The success of advance care planning depends on multiple elements of the total process. Advance Directives (AD) are not always adhered to by doctors in clinical practice. Reasons may include inability to verify that a “proper” AD discussion had occurred, whether the patient fully understood the consequences of their decisions, AD was outdated, or the need for confirmation of the validity of the document [27]. Preferences may change over time. Over a 1 year follow up, preferences for CPR or mechanical ventilation changed in 38.3% of the patients. The most common causes of changing preferences included health status, mobility, anxiety, depression, and marital status [28]. Memory of what preferences were chosen may fade over time. Interviews with proxies showed that only 5% had a recall period greater than 2 years [29]. Documents may not be distributed to all parties involved or documents may not be honored even if presented to current providers. [30-31]. Preferences for life-sustaining treatment are different when patients are healthy as opposed to when they are ill (prior to, soon after, and several months after a hospitalization) [32]. Advance Directives (AD) completed within 3 months of death or greater than two years before death will reflect preferences for more aggressive care [29].

Stage of illness, mental status, and surrogate/family concordance may all play a role in the outcomes from advance care planning. Patient designated and next-of-kin surrogates incorrectly predicted patients’ end-of-life treatment preferences in 32% of the cases.

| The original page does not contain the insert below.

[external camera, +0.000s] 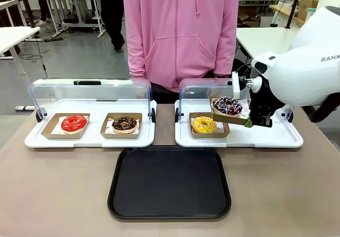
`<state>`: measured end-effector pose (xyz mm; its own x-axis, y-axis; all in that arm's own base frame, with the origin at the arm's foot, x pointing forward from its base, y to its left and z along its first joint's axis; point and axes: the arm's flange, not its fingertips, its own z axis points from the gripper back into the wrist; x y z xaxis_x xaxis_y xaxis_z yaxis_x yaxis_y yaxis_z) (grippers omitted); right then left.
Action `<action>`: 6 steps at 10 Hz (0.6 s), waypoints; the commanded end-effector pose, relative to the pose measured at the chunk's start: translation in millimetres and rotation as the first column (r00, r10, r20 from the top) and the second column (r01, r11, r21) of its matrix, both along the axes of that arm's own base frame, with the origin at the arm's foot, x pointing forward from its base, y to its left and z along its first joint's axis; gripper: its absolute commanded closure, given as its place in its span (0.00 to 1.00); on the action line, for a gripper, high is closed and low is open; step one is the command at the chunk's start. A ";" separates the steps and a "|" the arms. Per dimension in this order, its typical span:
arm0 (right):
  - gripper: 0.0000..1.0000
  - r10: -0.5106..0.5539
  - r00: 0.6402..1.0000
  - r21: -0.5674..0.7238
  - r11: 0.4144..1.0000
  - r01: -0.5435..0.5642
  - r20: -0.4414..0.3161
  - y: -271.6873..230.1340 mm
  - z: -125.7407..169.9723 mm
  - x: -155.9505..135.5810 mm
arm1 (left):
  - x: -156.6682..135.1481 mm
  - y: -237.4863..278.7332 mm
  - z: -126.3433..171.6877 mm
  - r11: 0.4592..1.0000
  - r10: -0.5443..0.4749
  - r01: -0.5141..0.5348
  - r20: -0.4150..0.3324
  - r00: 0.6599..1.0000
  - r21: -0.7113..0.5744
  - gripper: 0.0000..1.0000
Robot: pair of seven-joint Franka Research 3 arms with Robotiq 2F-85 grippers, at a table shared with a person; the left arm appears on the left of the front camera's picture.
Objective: Move the fourth donut from the left to the tray.
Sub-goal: Pick up the Paper togo box containing the Donut indicated by the person and place it on the Handle tray.
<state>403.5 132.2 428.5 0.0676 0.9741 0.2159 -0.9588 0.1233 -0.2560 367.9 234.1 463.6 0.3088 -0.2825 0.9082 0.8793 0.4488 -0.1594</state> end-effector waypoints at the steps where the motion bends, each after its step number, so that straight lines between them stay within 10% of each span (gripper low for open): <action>1: 0.98 -0.049 0.999 -0.040 0.998 0.049 0.002 21.7 -11.6 -17.4 | 0.3 1.2 1.2 1.000 -0.011 0.011 0.028 1.000 -0.011 0.00; 6: 0.98 -0.107 0.994 -0.046 0.993 0.108 0.016 104.0 -19.9 -78.4 | 0.3 1.2 1.2 1.000 -0.011 0.011 0.028 1.000 -0.011 0.00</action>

Two studies have shown that patient designation of decision makers does not appear to improve surrogate accuracy. Three other studies were unclear on the impact of patient designation on surrogate accuracy, and two other studies had shown that prior discussions did improve surrogate accuracy. Further limitation is that studies are based on hypothetical scenarios [33]. Timing of completing advance directives also affects choices. Factors include overall health status, mild-moderate chronic diseases, and advanced life-threatening illness with a risk of imminent death [34].

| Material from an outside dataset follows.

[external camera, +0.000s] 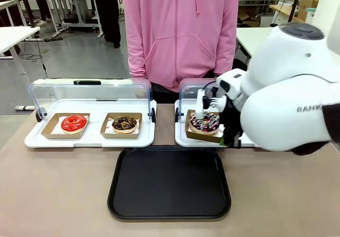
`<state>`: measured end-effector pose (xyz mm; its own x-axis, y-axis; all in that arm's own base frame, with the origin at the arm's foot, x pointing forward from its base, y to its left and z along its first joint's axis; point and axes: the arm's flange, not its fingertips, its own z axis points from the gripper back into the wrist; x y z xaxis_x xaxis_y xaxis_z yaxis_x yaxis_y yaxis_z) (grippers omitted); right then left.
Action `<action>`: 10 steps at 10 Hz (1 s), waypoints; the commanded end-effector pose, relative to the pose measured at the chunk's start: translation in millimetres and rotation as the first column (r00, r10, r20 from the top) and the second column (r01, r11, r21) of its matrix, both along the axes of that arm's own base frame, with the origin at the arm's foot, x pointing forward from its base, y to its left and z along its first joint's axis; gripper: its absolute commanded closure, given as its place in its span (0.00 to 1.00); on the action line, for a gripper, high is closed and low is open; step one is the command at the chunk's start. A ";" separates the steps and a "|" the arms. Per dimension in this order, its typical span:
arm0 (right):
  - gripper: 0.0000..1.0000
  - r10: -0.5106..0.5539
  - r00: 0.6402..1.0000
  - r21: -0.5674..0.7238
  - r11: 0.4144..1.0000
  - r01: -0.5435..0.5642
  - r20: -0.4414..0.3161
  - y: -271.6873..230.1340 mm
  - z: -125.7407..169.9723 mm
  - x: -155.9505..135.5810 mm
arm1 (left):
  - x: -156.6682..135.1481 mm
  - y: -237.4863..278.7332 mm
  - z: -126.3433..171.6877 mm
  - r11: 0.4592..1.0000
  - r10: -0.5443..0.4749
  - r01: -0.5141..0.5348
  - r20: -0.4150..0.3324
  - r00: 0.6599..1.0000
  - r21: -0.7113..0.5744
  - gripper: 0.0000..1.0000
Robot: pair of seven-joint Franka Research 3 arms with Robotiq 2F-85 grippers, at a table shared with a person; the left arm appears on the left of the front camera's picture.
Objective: Move the fourth donut from the left to the tray.
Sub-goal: Pick up the Paper togo box containing the Donut indicated by the person and place it on the Handle tray.
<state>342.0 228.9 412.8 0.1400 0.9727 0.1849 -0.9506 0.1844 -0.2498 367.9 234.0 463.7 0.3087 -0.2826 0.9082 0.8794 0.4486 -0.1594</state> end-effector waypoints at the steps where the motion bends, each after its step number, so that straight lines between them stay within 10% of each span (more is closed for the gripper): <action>1: 0.98 -0.040 0.999 -0.021 0.999 0.040 0.030 23.4 -6.1 -25.2 | 0.3 1.3 1.1 1.000 -0.010 0.011 0.028 1.000 -0.011 0.00; 10: 0.98 0.127 0.991 -0.042 0.991 -0.126 0.036 120.0 -58.8 -79.7 | 0.3 1.3 1.1 1.000 -0.010 0.011 0.028 1.000 -0.011 0.00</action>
<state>263.5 338.4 360.6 -0.0060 0.9902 0.1397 -0.9638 0.0316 -0.2647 367.9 234.1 463.7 0.3088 -0.2825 0.9082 0.8794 0.4486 -0.1594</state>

The current study does support the proposition that ACP does result in total medical cost savings. However, this support is specific to a high-cost high risk population in a relatively younger population, predominately Medicaid patients, in an out-patient setting. Other factors such as physician behavior, timing of ACP relative to hospitalization, death, or exacerbation of chronic illness were not evaluated. The data does confirm that the savings are predominately from lower in-patient utilization. The current study does support the use of telehealth. The current study does suggest that the ACP discussion may play a larger role than the documents alone. Future studies do need to address all variables in the heterogeneity of ACP to compare outcomes with existing literature.

6. Conclusion

Despite only generating advance care planning (ACP) documents in 20.4% of those enrolled in a telehealth ACP program in 2020, a significant decrease in total medical cost of 33.3% was seen in 314 high cost and high-risk patients followed in 2020-2021 compared to a control group of 6,775 patients also identified as high-cost and high-risk and followed over the same period. This would suggest that telehealth advance care planning can be accomplished, and cost savings appear to be more likely driven by the ACP conversation more than by the completion of documents. A larger volume study would be required to confirm this.

Conflicts of Interest

None. All authors have no financial nor personal conflicts of interest.

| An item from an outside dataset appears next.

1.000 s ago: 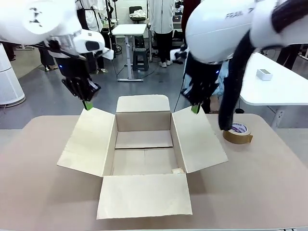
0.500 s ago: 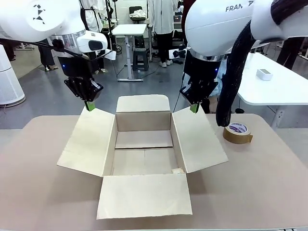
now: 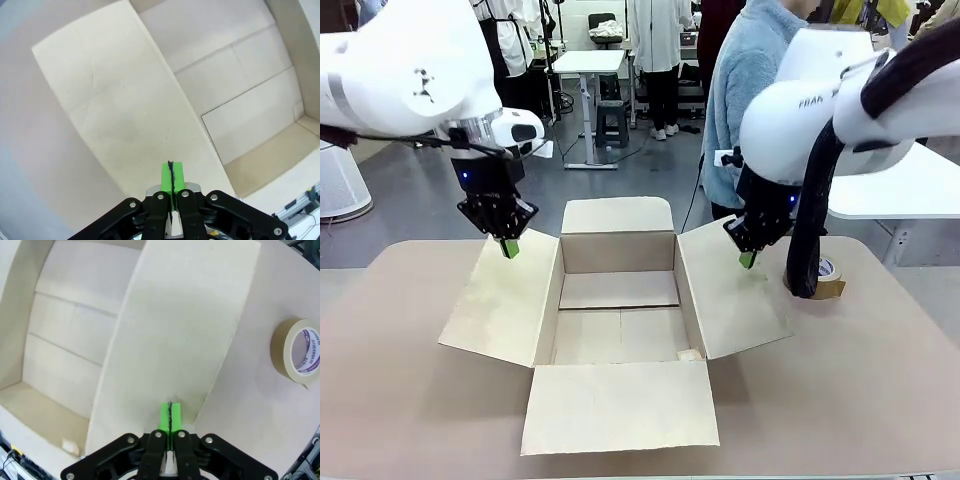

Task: Wrap the clocks to prevent damage.
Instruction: Open the side flaps of the Package Box.

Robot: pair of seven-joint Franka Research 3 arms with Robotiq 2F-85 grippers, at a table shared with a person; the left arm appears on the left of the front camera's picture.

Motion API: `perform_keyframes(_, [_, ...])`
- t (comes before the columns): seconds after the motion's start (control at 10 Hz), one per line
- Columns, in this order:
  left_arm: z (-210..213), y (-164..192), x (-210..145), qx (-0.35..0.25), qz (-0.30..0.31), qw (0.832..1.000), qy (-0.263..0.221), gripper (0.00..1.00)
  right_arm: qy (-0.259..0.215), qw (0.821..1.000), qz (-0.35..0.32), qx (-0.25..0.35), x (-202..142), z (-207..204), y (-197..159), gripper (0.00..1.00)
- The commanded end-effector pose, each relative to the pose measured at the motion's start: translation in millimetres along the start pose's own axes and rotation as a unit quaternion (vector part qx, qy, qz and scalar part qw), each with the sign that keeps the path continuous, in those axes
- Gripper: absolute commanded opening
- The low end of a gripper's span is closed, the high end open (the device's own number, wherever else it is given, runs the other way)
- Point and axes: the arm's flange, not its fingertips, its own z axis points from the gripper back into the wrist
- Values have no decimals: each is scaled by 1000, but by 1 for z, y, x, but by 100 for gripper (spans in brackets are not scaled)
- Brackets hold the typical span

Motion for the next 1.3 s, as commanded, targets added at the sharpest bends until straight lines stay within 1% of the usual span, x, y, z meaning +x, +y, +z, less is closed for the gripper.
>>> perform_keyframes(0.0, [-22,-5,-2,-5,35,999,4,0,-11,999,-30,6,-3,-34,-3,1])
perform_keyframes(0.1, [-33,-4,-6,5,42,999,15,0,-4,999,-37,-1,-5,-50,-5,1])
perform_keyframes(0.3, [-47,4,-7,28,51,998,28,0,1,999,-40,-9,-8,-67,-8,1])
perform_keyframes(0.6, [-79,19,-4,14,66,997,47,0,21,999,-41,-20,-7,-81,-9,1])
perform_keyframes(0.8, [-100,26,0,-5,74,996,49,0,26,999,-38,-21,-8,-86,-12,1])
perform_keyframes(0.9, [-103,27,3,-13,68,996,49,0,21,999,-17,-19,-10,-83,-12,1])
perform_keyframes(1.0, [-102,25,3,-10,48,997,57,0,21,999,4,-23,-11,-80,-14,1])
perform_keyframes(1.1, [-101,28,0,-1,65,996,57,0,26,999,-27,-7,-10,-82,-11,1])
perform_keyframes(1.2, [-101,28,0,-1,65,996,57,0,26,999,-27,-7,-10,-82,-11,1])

Drs. Gordon and Le are Regional Medical Directors and Ferdous Kabir is a Director of Healthcare Analytics for Health Net, LLC a wholly owned subsidiary of Centene Corporation

This manuscript is not being submitted to any other journal for consideration for publication.


The palliative care program is funded by Health Net LLC, a wholly owned subsidiary of Centene Corporation. No additional funding was required for this retrospective study


IRB was not required for this study.